IIUC, dt_prov_pid has rather limited/dubious utility.  It'd be better to 
live without it.

> +
> +	assert(pvp->impl != NULL && pvp->impl->provide_pid != NULL);
> +
>   	/* Create a probe using 'psp'. */
>   
> -	return 1;
> +	return pvp->impl->provide_pid(dtp, psp);
>   }
>   
>   static int
> @@ -231,6 +246,7 @@ dt_pid_per_sym(dt_pid_probe_t *pp, const GElf_Sym *symp, const char *func)
>   
>   out:
>   	free(psp->pps_mod);
> +	free(psp->pps_fn);
>   	dt_free(dtp, psp);
>   	return rc;
>   }
> @@ -261,6 +277,12 @@ dt_pid_sym_filt(void *arg, const GElf_Sym *symp, const char *func)
>   		if (strcmp(func, "_init") == 0 || strcmp(func, "_fini") == 0)
>   			return 0;
>   
> +		/*
> +		 * Versioned identifiers are a problem.
> +		 */
> +		if (strchr(func, '@') != NULL)
> +			return 0;
> +
>   		if ((pp->dpp_last_taken = gmatch(func, pp->dpp_func)) != 0) {
>   			pp->dpp_last = *symp;
>   			return dt_pid_per_sym(pp, symp, func);
> @@ -286,7 +308,7 @@ dt_pid_per_mod(void *arg, const prmap_t *pmp, const char *obj)
>   	dt_Plmid(pp->dpp_dtp, pid, pmp->pr_vaddr, &pp->dpp_lmid);
>   
>   	pp->dpp_ino = pmp->pr_inum;
> -	pp->dpp_vaddr = pmp->pr_vaddr;
> +	pp->dpp_vaddr = pmp->pr_file->first_segment->pr_vaddr;
>   
>   	/*
>   	 * Note: if an execve() happens in the victim after this point, the
> @@ -518,6 +540,7 @@ dt_pid_create_pid_probes(dtrace_probedesc_t *pdp, dtrace_hdl_t *dtp,
>   	pp.dpp_func = pdp->fun[0] != '\0' ? pdp->fun : "*";
>   	pp.dpp_name = pdp->prb[0] != '\0' ? pdp->prb : "*";
>   	pp.dpp_last_taken = 0;
> +	pp.dpp_fname = NULL;
>   
>   	if (strcmp(pp.dpp_func, "-") == 0) {
>   		const prmap_t *aout, *pmp;
> @@ -568,6 +591,11 @@ dt_pid_create_pid_probes(dtrace_probedesc_t *pdp, dtrace_hdl_t *dtp,
>   		}
>   	}
>   
> +	if (pp.dpp_func != pdp->fun) {
> +		free((char *)pdp->fun);
> +		pdp->fun = pp.dpp_func;
> +	}
> +
>   	free(pp.dpp_fname);
>   
>   	return ret;
> diff --git a/libdtrace/dt_prov_pid.c b/libdtrace/dt_prov_pid.c
> new file mode 100644
> index 00000000..681874f1
> --- /dev/null
> +++ b/libdtrace/dt_prov_pid.c
> @@ -0,0 +1,360 @@
> +/*
> + * Oracle Linux DTrace.
> + * Copyright (c) 2021, Oracle and/or its affiliates.
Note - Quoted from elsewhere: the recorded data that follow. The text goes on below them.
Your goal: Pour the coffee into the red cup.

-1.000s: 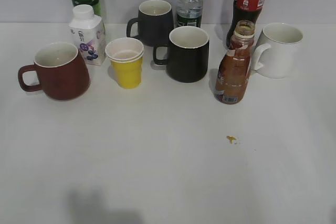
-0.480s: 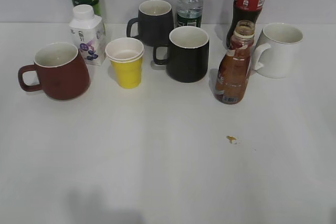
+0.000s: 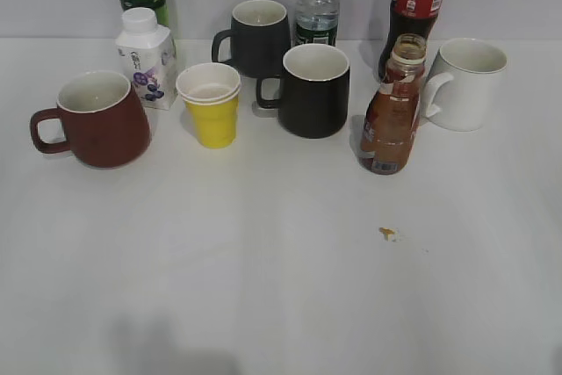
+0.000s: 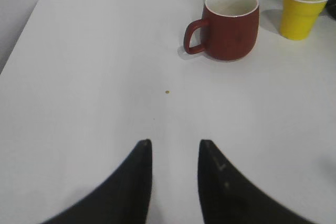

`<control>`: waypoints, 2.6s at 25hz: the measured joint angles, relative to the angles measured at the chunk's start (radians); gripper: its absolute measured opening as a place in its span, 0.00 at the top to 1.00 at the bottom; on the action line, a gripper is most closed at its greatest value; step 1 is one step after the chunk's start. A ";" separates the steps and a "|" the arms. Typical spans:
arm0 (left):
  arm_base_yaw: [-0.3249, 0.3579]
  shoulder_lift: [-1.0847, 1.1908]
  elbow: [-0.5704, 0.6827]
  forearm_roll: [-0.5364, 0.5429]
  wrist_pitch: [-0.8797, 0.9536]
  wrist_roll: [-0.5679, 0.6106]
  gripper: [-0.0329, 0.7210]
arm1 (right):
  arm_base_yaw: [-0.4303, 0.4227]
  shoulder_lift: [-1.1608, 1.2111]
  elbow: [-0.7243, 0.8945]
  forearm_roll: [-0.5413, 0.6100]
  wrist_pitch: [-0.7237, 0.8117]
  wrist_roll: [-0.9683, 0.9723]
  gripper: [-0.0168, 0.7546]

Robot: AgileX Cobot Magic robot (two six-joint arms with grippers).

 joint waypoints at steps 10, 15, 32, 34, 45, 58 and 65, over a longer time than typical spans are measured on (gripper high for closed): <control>-0.003 0.000 -0.004 -0.017 -0.021 0.000 0.64 | 0.000 0.000 0.000 0.000 0.000 0.000 0.24; -0.020 0.025 -0.016 0.003 -0.327 0.000 0.64 | 0.000 0.002 -0.014 0.001 -0.039 0.001 0.24; -0.022 0.776 0.128 -0.026 -1.242 0.000 0.64 | 0.103 0.545 0.011 0.028 -0.895 0.001 0.24; -0.028 0.897 0.129 -0.033 -1.256 0.000 0.64 | 0.131 0.621 0.011 0.027 -0.933 0.001 0.24; -0.078 1.107 0.272 -0.099 -1.417 0.000 0.63 | 0.170 0.863 0.014 0.027 -1.011 0.001 0.24; -0.078 1.327 0.288 -0.061 -1.626 -0.028 0.57 | 0.170 0.883 0.014 0.027 -1.015 0.001 0.24; -0.078 1.452 0.288 0.109 -1.791 -0.086 0.56 | 0.171 0.922 0.014 0.027 -1.029 0.001 0.24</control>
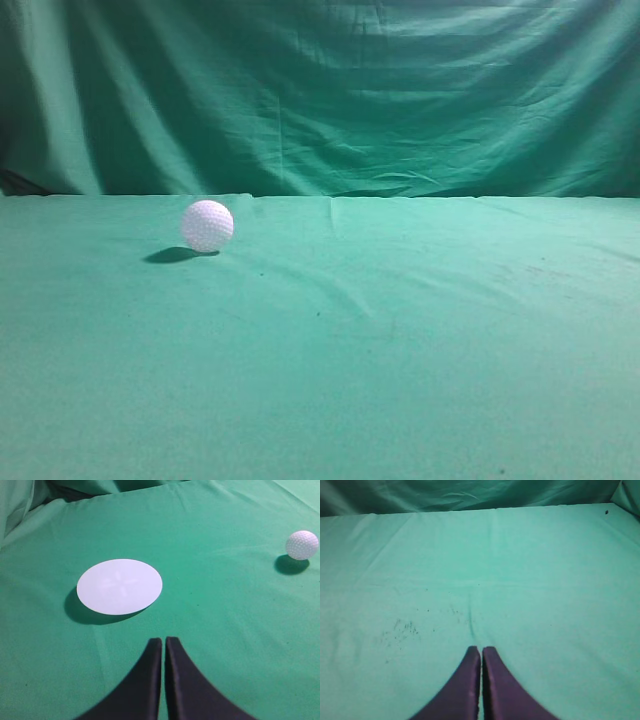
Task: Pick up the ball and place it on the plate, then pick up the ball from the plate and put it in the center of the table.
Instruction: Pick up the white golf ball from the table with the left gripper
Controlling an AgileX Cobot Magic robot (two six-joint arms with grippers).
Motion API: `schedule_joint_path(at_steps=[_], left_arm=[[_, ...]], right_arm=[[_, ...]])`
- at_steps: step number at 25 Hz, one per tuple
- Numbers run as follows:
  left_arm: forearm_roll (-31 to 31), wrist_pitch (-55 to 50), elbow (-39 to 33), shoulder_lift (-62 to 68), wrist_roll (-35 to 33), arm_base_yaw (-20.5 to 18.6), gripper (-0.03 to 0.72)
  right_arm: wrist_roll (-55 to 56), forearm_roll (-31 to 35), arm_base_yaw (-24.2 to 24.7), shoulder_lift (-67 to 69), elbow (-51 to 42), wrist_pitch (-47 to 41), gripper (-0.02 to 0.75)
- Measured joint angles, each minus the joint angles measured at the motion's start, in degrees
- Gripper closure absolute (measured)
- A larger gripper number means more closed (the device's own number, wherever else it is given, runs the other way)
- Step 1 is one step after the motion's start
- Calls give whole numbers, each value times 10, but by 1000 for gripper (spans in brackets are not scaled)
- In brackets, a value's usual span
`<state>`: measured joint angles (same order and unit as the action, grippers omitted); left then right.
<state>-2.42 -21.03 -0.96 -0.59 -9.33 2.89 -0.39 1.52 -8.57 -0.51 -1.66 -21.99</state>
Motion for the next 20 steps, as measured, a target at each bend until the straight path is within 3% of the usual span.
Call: schedule_joint_path(at_steps=[20], left_arm=[[3, 1, 0, 0, 0, 0, 688]], right_arm=[[0, 0, 0, 0, 0, 0, 738]])
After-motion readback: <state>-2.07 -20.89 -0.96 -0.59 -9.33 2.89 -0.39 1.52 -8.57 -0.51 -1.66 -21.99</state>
All rights reserved.
> + * Licensed under the Universal Permissive License v 1.0 as shown at
> + * http://oss.oracle.com/licenses/upl.
> + *
> + * The PID provider for DTrace.
> + */
> +#include <assert.h>
> +#include <errno.h>
> +#include <string.h>
> +
> +#include <bpf_asm.h>
> +
> +#include "dt_dctx.h"
> +#include "dt_cg.h"
> +#include "dt_list.h"
> +#include "dt_provider.h"
> +#include "dt_probe.h"
> +
> +static const char		prvname[] = "pid";
> +
> +#define PRV			"pid%d"

This definition is not used anywhere (and "pid%d" is used only once).  
Get rid of PRV.

> +
> +#define UPROBE_EVENTS		TRACEFS "uprobe_events"
> +
> +#define PID_GROUP_FMT		GROUP_FMT "_%lx"
> +#define PID_GROUP_DATA		GROUP_DATA, pp->ino
> +
> +typedef struct pid_probe {
> +	ino_t		ino;
> +	char		*fn;
> +	uint64_t	off;
> +	tp_probe_t	*tp;
> +	dt_list_t	probes;
> +} pid_probe_t;
> +
> +static const dtrace_pattr_t	pattr = {
> +{ DTRACE_STABILITY_EVOLVING, DTRACE_STABILITY_EVOLVING, DTRACE_CLASS_ISA },
> +{ DTRACE_STABILITY_PRIVATE, DTRACE_STABILITY_PRIVATE, DTRACE_CLASS_UNKNOWN },
> +{ DTRACE_STABILITY_PRIVATE, DTRACE_STABILITY_PRIVATE, DTRACE_CLASS_UNKNOWN },
> +{ DTRACE_STABILITY_EVOLVING, DTRACE_STABILITY_EVOLVING, DTRACE_CLASS_ISA },
> +{ DTRACE_STABILITY_PRIVATE, DTRACE_STABILITY_PRIVATE, DTRACE_CLASS_UNKNOWN },
> +};
> +
> +dt_provimpl_t	dt_pid_sub;
> +
> +static int populate(dtrace_hdl_t *dtp)
> +{
> +	dt_provider_create(dtp, prvname, &dt_pid, &pattr);
> +	return 0;
> +}
> +
> +static void probe_destroy(dtrace_hdl_t *dtp, void *datap)
> +{
> +	pid_probe_t	*pp = datap;
> +
> +	dt_tp_destroy(dtp, pp->tp);
> +	dt_free(dtp, pp->fn);
> +	dt_free(dtp, pp);
> +}
> +
> +static int provide_pid(dtrace_hdl_t *dtp, const pid_probespec_t *psp)
> +{

The whole business of distinguishing between two pid providers -- the 
"real" one and the process-specific one -- is never really explained, 
whether in the commit message or in the code.  (I admit that the 
difference is somewhat explained with respect to probes, and one could 
from there deduce the difference between the providers, but I think we 
can do better.)  I suggest:

   - Introduce a comment block before the provide() function that says
     that there are two kinds of pid providers:
         - the "main" provider
         - process-specific providers that the DTrace user sees

   - Rename dt_pid_sub to be dt_pid_proc.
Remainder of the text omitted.